* **ASSIGNED TASK**
Print this span of the material below exactly: the line with "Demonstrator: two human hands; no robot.", the line with "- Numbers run", and every line between them, but nothing else.

* **EXERCISE DATA**
# # # # # # #

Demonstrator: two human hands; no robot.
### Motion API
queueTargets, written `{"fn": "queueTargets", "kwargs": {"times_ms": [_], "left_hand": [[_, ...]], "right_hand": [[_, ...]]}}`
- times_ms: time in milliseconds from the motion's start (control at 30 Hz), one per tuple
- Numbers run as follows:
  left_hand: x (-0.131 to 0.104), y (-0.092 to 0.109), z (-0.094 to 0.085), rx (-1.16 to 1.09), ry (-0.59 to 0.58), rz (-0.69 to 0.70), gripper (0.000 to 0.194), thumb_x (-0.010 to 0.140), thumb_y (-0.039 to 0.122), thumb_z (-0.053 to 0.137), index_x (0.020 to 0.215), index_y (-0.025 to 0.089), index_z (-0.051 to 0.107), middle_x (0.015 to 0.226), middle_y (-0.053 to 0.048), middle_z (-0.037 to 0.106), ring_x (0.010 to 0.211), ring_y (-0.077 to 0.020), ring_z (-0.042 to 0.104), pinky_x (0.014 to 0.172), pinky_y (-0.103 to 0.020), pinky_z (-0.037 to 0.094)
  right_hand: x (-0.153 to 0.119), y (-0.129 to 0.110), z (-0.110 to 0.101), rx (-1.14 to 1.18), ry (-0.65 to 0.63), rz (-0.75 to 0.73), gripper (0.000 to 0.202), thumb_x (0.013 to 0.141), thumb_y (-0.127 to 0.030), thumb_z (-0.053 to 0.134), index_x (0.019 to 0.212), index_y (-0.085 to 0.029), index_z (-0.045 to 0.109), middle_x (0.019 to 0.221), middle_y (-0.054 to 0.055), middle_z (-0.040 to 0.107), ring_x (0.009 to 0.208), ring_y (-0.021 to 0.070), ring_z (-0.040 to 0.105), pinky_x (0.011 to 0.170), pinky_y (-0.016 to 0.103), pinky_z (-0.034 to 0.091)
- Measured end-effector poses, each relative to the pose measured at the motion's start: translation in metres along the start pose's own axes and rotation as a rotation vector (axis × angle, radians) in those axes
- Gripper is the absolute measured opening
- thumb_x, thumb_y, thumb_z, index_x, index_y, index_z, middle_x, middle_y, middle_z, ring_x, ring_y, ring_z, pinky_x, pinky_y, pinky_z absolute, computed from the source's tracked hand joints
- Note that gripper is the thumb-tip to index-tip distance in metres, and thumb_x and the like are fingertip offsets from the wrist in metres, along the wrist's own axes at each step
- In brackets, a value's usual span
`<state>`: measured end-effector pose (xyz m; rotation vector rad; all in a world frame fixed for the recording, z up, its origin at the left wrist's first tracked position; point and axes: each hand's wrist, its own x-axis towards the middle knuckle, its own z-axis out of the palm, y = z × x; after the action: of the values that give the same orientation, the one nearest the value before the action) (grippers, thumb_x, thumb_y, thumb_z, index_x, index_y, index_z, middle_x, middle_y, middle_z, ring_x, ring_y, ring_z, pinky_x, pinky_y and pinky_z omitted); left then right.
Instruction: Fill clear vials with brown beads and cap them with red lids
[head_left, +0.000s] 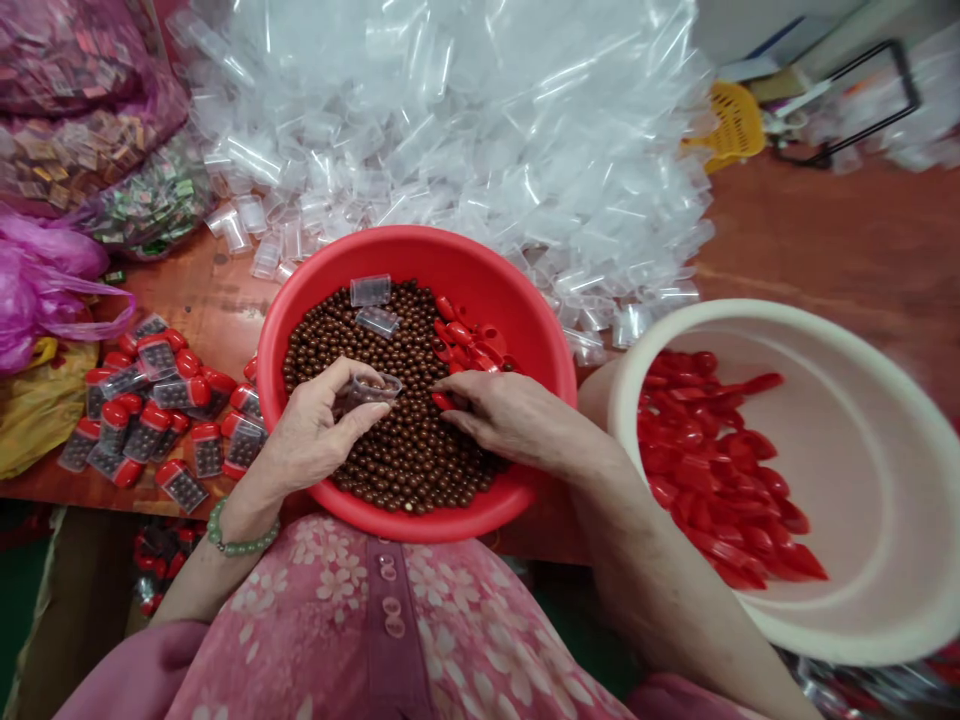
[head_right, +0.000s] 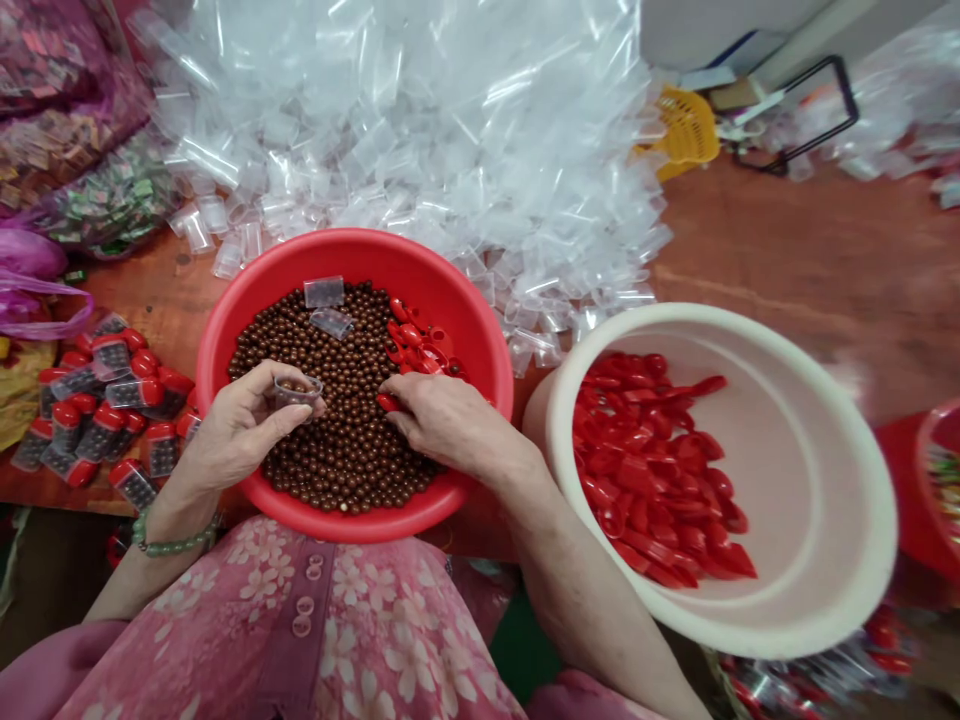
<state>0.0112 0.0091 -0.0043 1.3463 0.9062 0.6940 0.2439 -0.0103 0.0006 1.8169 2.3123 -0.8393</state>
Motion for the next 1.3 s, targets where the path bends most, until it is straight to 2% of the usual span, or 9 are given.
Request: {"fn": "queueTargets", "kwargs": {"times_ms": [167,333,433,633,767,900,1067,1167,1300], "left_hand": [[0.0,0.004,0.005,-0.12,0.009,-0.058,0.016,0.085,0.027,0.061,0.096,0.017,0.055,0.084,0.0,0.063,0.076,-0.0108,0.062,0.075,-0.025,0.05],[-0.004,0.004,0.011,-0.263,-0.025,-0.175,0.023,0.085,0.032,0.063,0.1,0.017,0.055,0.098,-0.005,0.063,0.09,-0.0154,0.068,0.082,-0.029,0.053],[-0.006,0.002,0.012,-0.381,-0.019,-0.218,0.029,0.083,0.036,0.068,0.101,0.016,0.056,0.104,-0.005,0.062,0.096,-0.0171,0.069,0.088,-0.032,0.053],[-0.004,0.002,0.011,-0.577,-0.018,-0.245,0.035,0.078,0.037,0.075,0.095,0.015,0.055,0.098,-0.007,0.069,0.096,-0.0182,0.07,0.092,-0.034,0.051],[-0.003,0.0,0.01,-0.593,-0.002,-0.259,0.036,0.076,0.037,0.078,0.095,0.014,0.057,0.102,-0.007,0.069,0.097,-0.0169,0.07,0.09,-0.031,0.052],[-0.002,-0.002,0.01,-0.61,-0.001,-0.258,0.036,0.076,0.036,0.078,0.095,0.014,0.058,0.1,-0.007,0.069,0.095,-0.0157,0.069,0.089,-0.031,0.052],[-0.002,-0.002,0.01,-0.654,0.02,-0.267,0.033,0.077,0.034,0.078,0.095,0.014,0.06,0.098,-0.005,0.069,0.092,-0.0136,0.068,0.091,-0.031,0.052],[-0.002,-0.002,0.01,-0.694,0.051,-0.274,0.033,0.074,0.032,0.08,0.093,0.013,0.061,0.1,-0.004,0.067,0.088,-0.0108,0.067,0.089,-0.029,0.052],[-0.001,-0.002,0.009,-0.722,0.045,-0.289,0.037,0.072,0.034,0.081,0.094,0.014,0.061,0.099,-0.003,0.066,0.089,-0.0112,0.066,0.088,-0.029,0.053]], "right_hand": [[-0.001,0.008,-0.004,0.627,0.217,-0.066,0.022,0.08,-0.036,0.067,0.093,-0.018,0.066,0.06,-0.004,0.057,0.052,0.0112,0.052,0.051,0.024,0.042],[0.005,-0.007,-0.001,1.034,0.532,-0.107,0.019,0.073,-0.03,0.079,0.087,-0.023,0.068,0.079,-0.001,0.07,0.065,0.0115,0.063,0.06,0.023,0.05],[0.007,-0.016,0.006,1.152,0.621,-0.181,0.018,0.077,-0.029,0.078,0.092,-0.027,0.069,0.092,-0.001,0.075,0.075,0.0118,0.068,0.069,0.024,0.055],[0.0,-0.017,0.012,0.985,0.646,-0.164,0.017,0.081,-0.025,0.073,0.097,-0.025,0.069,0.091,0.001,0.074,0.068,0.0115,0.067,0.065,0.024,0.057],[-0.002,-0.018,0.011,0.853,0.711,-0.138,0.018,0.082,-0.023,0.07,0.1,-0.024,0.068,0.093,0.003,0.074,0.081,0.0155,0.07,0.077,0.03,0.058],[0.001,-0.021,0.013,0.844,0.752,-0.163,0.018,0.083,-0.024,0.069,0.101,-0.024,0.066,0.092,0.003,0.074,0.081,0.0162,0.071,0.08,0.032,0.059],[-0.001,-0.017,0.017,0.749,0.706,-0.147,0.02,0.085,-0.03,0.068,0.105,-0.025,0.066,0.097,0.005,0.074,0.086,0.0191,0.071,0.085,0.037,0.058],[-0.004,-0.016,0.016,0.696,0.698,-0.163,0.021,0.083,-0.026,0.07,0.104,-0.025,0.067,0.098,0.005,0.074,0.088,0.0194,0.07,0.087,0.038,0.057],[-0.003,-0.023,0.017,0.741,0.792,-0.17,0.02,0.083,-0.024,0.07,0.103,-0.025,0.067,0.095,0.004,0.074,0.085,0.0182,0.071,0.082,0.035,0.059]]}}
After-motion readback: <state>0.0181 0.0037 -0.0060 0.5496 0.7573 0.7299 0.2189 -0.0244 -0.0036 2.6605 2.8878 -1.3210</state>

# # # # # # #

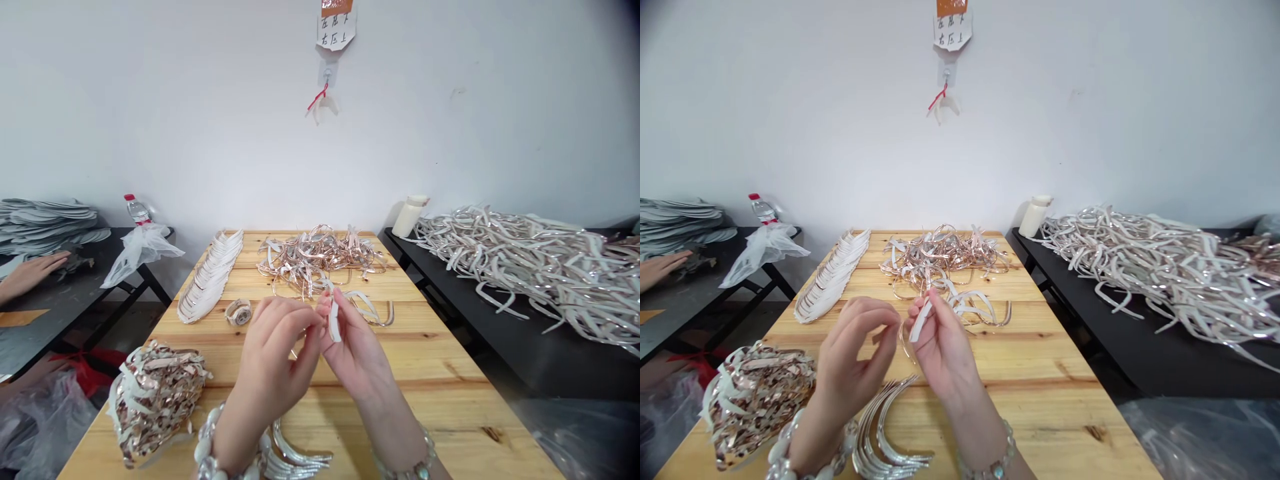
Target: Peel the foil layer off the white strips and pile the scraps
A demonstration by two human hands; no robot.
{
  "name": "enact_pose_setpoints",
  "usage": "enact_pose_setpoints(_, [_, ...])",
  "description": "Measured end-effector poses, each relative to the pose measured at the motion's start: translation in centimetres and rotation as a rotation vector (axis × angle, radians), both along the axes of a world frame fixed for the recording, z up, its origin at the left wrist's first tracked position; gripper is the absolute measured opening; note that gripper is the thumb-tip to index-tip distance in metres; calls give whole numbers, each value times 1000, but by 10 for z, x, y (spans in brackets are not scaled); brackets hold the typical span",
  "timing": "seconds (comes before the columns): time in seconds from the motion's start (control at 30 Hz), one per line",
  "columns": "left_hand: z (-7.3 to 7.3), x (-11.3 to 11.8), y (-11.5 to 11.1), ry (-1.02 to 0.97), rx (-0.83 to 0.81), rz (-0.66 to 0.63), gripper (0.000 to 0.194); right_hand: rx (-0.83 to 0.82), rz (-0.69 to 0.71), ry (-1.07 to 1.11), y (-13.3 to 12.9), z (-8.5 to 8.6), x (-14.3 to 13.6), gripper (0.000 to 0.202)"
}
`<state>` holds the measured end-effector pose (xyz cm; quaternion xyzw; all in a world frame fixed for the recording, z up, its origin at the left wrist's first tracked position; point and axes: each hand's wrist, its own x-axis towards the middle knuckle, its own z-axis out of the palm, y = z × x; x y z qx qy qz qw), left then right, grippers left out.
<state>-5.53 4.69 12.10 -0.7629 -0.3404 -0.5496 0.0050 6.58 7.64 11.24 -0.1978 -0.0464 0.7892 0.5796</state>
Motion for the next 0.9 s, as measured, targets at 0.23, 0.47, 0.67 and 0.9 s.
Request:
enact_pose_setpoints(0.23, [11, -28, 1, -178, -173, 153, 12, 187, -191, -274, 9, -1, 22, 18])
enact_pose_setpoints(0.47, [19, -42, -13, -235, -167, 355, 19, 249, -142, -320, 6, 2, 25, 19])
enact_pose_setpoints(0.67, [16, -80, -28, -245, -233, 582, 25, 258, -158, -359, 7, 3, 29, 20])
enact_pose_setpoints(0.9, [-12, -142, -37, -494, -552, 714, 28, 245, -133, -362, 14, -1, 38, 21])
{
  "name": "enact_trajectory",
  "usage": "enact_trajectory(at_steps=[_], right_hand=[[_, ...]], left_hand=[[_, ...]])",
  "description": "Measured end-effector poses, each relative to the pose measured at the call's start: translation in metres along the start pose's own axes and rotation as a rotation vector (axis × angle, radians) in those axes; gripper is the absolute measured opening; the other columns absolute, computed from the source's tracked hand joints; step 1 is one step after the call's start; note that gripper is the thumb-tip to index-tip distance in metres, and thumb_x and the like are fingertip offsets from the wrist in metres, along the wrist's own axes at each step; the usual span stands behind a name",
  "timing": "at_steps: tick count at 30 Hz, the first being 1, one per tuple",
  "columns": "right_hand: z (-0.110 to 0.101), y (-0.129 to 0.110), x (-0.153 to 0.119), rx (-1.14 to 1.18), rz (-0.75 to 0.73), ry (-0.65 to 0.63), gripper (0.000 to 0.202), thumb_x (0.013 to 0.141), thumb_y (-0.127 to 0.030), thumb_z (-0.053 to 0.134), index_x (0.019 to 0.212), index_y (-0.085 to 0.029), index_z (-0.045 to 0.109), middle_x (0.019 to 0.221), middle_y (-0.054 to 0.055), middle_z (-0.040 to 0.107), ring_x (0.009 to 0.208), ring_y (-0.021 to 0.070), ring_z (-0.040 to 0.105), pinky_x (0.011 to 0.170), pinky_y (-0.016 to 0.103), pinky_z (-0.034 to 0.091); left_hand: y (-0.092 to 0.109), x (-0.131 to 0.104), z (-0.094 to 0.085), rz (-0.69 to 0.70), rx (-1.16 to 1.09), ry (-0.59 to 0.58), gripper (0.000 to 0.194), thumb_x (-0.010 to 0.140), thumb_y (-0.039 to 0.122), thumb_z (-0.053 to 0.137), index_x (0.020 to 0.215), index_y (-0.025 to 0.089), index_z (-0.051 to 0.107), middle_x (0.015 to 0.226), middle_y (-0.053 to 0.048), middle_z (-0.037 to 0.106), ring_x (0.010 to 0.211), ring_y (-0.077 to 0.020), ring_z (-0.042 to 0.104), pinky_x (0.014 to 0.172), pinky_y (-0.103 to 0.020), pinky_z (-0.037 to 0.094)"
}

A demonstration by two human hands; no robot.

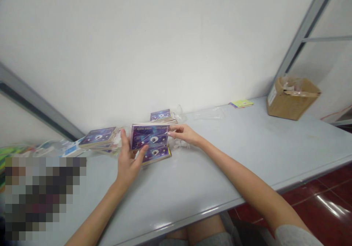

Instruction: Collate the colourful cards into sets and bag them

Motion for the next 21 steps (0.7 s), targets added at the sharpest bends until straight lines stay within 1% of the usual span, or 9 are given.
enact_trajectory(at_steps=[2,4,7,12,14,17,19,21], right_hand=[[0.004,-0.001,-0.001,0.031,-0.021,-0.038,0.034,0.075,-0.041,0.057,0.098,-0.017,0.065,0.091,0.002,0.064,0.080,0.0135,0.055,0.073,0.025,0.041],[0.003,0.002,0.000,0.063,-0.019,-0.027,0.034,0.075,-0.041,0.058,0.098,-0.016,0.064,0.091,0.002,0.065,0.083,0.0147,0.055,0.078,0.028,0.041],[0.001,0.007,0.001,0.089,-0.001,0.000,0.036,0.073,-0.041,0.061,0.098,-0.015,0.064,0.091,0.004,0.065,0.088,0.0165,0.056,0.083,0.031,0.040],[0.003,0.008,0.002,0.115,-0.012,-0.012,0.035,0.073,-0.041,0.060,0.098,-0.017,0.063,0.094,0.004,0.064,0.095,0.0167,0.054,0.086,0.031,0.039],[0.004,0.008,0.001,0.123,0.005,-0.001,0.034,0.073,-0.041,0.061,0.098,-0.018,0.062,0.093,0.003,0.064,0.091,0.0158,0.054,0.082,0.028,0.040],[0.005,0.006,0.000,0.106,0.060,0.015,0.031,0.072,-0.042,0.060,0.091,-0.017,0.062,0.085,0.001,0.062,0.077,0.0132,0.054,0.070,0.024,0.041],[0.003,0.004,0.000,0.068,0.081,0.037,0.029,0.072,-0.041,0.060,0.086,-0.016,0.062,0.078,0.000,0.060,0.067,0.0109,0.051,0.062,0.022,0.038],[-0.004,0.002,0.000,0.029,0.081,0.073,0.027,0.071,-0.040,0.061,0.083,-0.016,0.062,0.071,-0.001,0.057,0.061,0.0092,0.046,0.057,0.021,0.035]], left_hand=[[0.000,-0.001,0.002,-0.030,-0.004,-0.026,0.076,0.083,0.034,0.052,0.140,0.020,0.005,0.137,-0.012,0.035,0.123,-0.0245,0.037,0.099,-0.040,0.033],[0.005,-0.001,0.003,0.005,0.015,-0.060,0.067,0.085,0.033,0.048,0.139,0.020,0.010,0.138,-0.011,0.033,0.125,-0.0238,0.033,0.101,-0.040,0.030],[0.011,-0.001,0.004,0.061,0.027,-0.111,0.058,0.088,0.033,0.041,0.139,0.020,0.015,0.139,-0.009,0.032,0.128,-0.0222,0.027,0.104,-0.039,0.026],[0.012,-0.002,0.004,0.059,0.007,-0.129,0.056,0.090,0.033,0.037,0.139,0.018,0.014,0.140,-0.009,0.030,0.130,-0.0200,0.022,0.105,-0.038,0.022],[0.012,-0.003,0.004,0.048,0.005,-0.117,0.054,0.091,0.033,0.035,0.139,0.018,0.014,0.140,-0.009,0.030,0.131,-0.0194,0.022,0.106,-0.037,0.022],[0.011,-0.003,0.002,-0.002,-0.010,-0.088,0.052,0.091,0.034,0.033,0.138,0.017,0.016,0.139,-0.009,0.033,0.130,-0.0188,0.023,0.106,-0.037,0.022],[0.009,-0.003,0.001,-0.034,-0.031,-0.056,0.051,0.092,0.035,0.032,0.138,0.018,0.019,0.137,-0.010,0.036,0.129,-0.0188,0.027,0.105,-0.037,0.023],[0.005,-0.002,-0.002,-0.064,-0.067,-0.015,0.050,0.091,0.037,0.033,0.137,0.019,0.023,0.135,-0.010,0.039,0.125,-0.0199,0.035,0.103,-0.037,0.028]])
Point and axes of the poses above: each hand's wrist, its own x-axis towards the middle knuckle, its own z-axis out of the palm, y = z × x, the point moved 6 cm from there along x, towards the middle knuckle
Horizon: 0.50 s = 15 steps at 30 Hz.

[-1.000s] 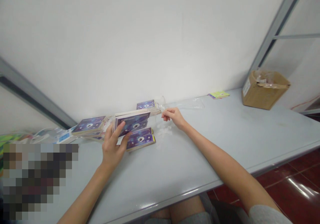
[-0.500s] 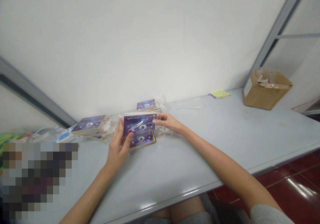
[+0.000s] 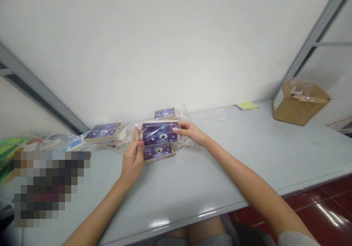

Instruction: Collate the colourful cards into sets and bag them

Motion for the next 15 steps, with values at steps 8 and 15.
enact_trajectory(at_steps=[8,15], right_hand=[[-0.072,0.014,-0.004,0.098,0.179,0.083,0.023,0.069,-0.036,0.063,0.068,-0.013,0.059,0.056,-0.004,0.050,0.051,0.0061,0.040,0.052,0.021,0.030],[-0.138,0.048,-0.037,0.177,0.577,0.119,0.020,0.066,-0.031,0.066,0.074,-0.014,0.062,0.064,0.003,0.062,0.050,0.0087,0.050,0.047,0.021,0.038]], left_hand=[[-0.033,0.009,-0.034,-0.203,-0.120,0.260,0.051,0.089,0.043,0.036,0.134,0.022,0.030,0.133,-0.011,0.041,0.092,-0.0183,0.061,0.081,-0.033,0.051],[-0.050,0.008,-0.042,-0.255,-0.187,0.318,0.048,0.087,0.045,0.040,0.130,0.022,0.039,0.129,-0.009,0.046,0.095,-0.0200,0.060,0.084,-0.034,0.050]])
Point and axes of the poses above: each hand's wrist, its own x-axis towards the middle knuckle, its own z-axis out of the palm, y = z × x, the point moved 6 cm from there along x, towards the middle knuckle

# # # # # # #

* **RESULT OF THE EXERCISE**
Demonstrator: two human hands; no robot.
### Motion API
queueTargets, written `{"fn": "queueTargets", "kwargs": {"times_ms": [_], "left_hand": [[_, ...]], "right_hand": [[_, ...]]}}`
- times_ms: time in milliseconds from the motion's start (control at 30 Hz), one per tuple
- Numbers run as follows:

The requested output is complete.